TASK TO CARRY OUT: What you return must match the records word for word, except that pictures are dropped.

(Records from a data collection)
>>>>

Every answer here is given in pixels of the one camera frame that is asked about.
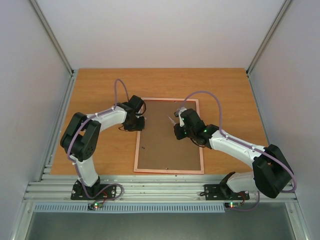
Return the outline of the red picture frame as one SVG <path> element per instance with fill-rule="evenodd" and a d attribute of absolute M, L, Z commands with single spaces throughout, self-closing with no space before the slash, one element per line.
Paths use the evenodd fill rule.
<path fill-rule="evenodd" d="M 189 138 L 177 140 L 174 125 L 179 118 L 174 113 L 182 98 L 144 97 L 145 127 L 137 133 L 133 171 L 135 173 L 203 175 L 203 148 Z"/>

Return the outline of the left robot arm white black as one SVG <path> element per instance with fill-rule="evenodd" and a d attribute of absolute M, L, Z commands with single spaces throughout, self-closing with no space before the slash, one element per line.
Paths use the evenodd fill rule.
<path fill-rule="evenodd" d="M 62 138 L 60 146 L 75 167 L 78 179 L 72 187 L 72 200 L 115 200 L 116 184 L 102 184 L 95 170 L 93 154 L 102 131 L 121 125 L 125 132 L 140 132 L 145 127 L 143 114 L 146 103 L 133 95 L 129 101 L 116 103 L 109 109 L 85 115 L 75 113 Z"/>

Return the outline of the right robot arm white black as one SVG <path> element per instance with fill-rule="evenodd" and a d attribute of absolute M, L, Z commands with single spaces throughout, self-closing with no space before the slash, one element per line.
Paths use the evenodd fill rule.
<path fill-rule="evenodd" d="M 177 140 L 189 138 L 195 145 L 228 154 L 251 168 L 251 171 L 230 172 L 219 183 L 221 194 L 230 199 L 237 193 L 259 191 L 275 199 L 294 179 L 294 173 L 284 154 L 274 144 L 264 147 L 228 134 L 218 126 L 206 125 L 192 108 L 175 112 L 179 122 L 174 125 Z"/>

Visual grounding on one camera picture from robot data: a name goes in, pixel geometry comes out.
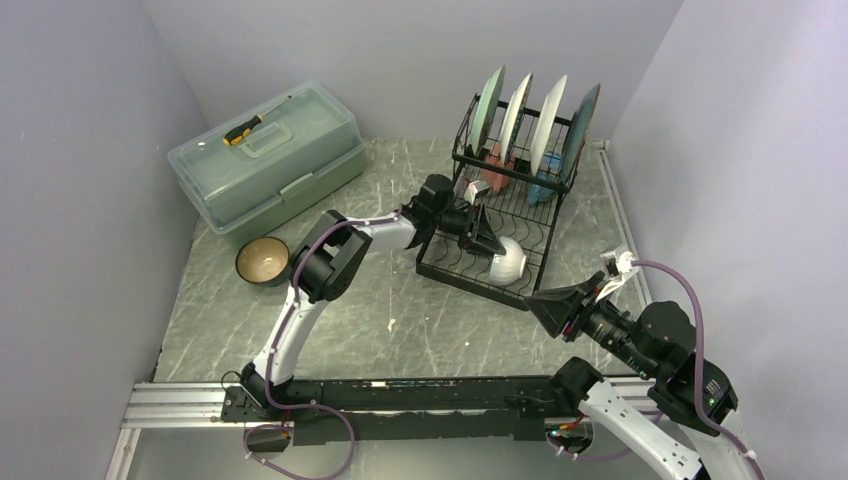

<<<<

TASK SOLUTION:
Every answer here is given in pixels of the one camera frame that is asked about.
Return the outline of the red picture frame as one SVG <path> element per instance with fill-rule="evenodd" and a d attribute of absolute M, L, Z commands with single spaces throughout, self-closing with no space before the slash, one element per line.
Paths use the evenodd fill rule.
<path fill-rule="evenodd" d="M 189 138 L 177 140 L 174 125 L 179 118 L 174 113 L 182 98 L 144 97 L 145 127 L 137 133 L 133 171 L 135 173 L 203 175 L 203 148 Z"/>

Return the outline of the left robot arm white black as one SVG <path> element per instance with fill-rule="evenodd" and a d attribute of absolute M, L, Z commands with single spaces throughout, self-closing with no space before the slash, one element per line.
Paths use the evenodd fill rule.
<path fill-rule="evenodd" d="M 62 138 L 60 146 L 75 167 L 78 179 L 72 187 L 72 200 L 115 200 L 116 184 L 102 184 L 95 170 L 93 154 L 102 131 L 121 125 L 125 132 L 140 132 L 145 127 L 143 114 L 146 103 L 133 95 L 129 101 L 116 103 L 109 109 L 85 115 L 75 113 Z"/>

Return the outline of the right robot arm white black as one SVG <path> element per instance with fill-rule="evenodd" and a d attribute of absolute M, L, Z commands with single spaces throughout, self-closing with no space before the slash, one element per line.
Paths use the evenodd fill rule.
<path fill-rule="evenodd" d="M 177 140 L 189 138 L 195 145 L 228 154 L 251 168 L 251 171 L 230 172 L 219 183 L 221 194 L 230 199 L 237 193 L 259 191 L 275 199 L 294 179 L 294 173 L 284 154 L 274 144 L 264 147 L 228 134 L 218 126 L 206 125 L 192 108 L 175 112 L 179 122 L 174 125 Z"/>

Visual grounding on one camera picture from robot data: a name goes in, pixel geometry comes out.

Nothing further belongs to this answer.